__Requirement__. Set it all down exactly, every record and every line.

(Stored data entries)

<<<<

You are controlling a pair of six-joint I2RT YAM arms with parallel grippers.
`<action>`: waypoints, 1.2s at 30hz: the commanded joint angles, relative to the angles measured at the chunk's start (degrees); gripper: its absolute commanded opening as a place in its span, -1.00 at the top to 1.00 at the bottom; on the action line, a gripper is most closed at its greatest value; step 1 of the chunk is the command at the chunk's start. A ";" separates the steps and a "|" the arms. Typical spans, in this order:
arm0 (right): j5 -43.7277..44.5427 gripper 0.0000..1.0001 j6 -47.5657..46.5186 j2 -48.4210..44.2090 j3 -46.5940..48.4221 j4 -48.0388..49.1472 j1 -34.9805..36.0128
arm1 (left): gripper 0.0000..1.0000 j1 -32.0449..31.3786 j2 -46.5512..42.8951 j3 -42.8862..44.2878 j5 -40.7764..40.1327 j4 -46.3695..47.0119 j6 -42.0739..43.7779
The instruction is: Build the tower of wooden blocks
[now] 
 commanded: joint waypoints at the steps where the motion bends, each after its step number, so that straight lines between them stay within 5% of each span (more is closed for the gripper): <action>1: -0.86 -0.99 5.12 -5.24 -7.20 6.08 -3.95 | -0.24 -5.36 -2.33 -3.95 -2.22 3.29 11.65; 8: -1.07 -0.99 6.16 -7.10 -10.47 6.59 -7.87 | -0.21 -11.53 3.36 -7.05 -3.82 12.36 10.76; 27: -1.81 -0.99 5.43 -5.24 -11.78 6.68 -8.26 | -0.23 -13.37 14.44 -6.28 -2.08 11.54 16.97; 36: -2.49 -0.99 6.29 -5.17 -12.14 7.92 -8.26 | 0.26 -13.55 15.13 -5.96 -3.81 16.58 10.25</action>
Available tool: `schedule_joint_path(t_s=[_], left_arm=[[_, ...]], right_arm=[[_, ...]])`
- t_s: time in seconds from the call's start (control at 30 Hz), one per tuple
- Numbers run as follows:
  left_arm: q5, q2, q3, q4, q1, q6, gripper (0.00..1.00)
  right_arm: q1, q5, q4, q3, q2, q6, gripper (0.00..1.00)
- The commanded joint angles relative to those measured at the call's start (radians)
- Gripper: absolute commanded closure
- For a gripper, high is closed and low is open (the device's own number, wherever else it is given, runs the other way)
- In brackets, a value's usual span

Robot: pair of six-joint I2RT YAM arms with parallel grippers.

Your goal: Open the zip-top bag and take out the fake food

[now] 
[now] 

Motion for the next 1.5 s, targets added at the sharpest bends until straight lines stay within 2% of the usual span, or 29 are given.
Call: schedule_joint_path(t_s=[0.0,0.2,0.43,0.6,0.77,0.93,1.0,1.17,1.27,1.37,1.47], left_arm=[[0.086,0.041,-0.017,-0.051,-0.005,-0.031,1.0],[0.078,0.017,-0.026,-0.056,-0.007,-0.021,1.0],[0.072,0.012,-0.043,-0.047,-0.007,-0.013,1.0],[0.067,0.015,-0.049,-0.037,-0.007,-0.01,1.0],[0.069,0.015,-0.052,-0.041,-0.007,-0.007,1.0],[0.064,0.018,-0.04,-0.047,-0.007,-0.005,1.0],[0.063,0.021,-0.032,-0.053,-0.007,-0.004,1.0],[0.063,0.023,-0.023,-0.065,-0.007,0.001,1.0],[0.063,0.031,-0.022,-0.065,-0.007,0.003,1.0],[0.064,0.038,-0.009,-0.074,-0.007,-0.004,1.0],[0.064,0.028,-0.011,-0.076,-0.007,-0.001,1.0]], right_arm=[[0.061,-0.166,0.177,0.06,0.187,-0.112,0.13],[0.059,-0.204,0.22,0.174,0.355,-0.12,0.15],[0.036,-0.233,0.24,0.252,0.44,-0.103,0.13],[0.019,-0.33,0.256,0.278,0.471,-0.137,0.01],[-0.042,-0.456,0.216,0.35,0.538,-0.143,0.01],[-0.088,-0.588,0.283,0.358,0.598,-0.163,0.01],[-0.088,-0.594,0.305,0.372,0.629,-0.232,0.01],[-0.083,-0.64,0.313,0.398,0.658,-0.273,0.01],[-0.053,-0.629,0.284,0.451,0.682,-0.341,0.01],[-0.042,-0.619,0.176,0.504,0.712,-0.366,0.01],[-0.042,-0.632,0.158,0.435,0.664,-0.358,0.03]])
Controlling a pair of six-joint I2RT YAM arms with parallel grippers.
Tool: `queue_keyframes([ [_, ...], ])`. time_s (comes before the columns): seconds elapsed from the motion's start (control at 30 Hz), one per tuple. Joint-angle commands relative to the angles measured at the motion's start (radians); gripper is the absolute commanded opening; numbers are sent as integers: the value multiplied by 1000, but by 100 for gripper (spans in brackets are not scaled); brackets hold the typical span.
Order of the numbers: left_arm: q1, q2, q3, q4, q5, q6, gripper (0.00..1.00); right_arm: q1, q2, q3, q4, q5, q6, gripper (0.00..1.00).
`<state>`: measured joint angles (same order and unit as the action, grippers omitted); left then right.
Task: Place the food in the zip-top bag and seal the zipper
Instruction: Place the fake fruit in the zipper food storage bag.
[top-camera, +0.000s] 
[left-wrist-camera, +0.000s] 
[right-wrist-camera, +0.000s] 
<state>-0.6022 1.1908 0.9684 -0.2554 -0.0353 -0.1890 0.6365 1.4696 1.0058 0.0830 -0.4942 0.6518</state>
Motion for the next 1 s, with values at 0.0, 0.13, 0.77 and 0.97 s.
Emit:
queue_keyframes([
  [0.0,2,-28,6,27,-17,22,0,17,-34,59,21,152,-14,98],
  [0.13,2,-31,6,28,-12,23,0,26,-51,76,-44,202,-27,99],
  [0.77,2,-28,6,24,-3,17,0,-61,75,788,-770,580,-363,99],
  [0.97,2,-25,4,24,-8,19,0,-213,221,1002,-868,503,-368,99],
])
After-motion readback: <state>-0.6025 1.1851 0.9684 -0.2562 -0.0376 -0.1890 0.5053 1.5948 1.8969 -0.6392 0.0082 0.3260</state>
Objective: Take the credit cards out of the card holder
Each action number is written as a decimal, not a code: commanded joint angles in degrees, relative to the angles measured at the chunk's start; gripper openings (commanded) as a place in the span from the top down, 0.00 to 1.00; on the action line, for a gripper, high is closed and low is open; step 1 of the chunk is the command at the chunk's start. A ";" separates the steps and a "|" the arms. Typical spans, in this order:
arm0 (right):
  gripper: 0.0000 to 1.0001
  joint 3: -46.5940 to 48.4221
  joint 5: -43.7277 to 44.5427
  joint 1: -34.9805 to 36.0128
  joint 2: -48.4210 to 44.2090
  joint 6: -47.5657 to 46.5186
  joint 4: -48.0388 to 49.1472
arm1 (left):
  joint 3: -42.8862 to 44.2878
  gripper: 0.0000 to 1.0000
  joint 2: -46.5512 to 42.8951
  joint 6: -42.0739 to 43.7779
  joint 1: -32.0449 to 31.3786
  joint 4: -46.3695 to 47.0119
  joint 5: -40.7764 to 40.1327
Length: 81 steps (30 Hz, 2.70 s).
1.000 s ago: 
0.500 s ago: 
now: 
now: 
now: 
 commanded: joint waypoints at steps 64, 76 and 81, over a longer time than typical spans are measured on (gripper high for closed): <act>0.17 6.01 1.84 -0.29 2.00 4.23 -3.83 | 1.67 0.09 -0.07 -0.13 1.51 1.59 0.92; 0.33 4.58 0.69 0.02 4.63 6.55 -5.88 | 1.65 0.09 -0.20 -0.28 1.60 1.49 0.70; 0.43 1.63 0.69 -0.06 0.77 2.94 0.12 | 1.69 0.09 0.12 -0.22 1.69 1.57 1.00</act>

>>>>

__Answer box__.
You are controlling a pair of six-joint I2RT YAM arms with parallel grippers.
`<action>`: waypoints, 1.2s at 30hz: the commanded joint angles, relative to the angles measured at the chunk's start (degrees); gripper: its absolute commanded opening as a place in its span, -1.00 at the top to 1.00 at the bottom; on the action line, a gripper is most closed at its greatest value; step 1 of the chunk is the command at the chunk's start. A ";" separates the steps and a "|" the arms. Typical spans, in this order:
arm0 (right): j5 -43.7277..44.5427 gripper 0.0000..1.0001 j6 -47.5657..46.5186 j2 -48.4210..44.2090 j3 -46.5940..48.4221 j4 -48.0388..49.1472 j1 -34.9805..36.0128
arm1 (left): gripper 0.0000..1.0000 j1 -32.0449..31.3786 j2 -46.5512..42.8951 j3 -42.8862..44.2878 j5 -40.7764..40.1327 j4 -46.3695..47.0119 j6 -42.0739..43.7779
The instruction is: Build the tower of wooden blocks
[now] 
 commanded: joint waypoints at the steps where the motion bends, each after its step number, so that straight lines between them stay within 5% of each span (more is closed for the gripper): <action>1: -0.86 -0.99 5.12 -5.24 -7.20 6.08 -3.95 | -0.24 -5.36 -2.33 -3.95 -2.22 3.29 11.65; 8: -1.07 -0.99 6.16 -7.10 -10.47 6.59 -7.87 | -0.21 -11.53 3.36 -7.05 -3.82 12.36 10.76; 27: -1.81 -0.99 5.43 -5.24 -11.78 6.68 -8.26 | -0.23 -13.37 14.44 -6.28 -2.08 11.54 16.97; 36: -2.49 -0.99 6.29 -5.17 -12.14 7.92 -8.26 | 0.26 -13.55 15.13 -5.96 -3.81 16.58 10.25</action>
Available tool: `schedule_joint_path(t_s=[_], left_arm=[[_, ...]], right_arm=[[_, ...]])`
- t_s: time in seconds from the call's start (control at 30 Hz), one per tuple
- Numbers run as follows:
  left_arm: q5, q2, q3, q4, q1, q6, gripper (0.00..1.00)
  right_arm: q1, q5, q4, q3, q2, q6, gripper (0.00..1.00)
- The commanded joint angles relative to those measured at the call's start (radians)
- Gripper: absolute commanded closure
- For a gripper, high is closed and low is open (the device's own number, wherever else it is given, runs the other way)
- In brackets, a value's usual span

Robot: pair of six-joint I2RT YAM arms with parallel grippers.

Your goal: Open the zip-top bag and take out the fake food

[now] 
[now] 

Motion for the next 1.5 s, targets added at the sharpest bends until straight lines stay within 2% of the usual span, or 29 are given.
Call: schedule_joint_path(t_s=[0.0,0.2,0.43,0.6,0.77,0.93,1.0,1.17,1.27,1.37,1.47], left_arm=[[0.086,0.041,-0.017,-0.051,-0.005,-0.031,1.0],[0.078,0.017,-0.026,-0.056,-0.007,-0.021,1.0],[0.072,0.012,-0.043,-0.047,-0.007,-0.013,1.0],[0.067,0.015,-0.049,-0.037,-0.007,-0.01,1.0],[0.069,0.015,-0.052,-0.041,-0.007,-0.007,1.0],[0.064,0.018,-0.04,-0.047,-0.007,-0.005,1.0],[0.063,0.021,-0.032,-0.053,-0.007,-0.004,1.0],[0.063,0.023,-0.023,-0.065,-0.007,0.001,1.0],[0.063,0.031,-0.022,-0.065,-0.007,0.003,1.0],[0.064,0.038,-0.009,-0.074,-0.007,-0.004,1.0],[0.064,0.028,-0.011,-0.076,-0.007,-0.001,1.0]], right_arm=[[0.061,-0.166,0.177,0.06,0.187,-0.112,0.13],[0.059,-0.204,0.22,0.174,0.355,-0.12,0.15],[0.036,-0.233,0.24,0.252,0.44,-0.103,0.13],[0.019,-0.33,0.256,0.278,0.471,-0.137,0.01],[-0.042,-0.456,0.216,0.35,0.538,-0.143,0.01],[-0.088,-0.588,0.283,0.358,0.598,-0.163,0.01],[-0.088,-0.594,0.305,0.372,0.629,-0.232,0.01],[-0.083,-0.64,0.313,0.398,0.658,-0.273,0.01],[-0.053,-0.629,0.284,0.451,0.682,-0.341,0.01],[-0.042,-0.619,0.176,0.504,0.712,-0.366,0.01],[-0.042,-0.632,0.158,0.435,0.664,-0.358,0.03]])
Controlling a pair of six-joint I2RT YAM arms with parallel grippers.
Tool: `queue_keyframes([ [_, ...], ])`. time_s (comes before the columns): seconds elapsed from the motion's start (control at 30 Hz), one per tuple. Joint-angle commands relative to the angles measured at the motion's start (radians); gripper is the absolute commanded opening; numbers are sent as integers: the value multiplied by 1000, but by 100 for gripper (spans in brackets are not scaled); brackets hold the typical span.
Order of the numbers: left_arm: q1, q2, q3, q4, q5, q6, gripper (0.00..1.00); right_arm: q1, q2, q3, q4, q5, q6, gripper (0.00..1.00).
`<state>`: measured joint angles (same order and unit as the action, grippers omitted); left then right.
Task: Place the food in the zip-top bag and seal the zipper
Instruction: Place the fake fruit in the zipper food storage bag.
[top-camera, +0.000s] 
[left-wrist-camera, +0.000s] 
[right-wrist-camera, +0.000s] 
<state>-0.6022 1.1908 0.9684 -0.2554 -0.0353 -0.1890 0.6365 1.4696 1.0058 0.0830 -0.4942 0.6518</state>
Motion for the next 1 s, with values at 0.0, 0.13, 0.77 and 0.97 s.
Emit:
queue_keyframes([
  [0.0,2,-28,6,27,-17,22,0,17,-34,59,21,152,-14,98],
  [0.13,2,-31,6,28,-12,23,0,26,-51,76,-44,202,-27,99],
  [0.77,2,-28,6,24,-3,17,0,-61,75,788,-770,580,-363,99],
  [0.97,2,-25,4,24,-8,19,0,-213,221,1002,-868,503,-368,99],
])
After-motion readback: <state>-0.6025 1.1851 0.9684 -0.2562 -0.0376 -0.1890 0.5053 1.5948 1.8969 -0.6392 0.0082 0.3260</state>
Objective: Take the credit cards out of the card holder
Each action number is written as a decimal, not a code: commanded joint angles in degrees, relative to the angles measured at the chunk's start; gripper openings (commanded) as a place in the span from the top down, 0.00 to 1.00; on the action line, for a gripper, high is closed and low is open; step 1 of the chunk is the command at the chunk's start. A ";" separates the steps and a "|" the arms. Typical spans, in this order:
arm0 (right):
  gripper: 0.0000 to 1.0001
  joint 3: -46.5940 to 48.4221
  joint 5: -43.7277 to 44.5427
  joint 1: -34.9805 to 36.0128
  joint 2: -48.4210 to 44.2090
  joint 6: -47.5657 to 46.5186
  joint 4: -48.0388 to 49.1472
arm1 (left):
  joint 3: -42.8862 to 44.2878
  gripper: 0.0000 to 1.0000
  joint 2: -46.5512 to 42.8951
  joint 6: -42.0739 to 43.7779
  joint 1: -32.0449 to 31.3786
  joint 4: -46.3695 to 47.0119
  joint 5: -40.7764 to 40.1327
Length: 81 steps (30 Hz, 2.70 s).
1.000 s ago: 
0.500 s ago: 
now: 
now: 
now: 
 commanded: joint waypoints at steps 64, 76 and 81, over a longer time than typical spans are measured on (gripper high for closed): <act>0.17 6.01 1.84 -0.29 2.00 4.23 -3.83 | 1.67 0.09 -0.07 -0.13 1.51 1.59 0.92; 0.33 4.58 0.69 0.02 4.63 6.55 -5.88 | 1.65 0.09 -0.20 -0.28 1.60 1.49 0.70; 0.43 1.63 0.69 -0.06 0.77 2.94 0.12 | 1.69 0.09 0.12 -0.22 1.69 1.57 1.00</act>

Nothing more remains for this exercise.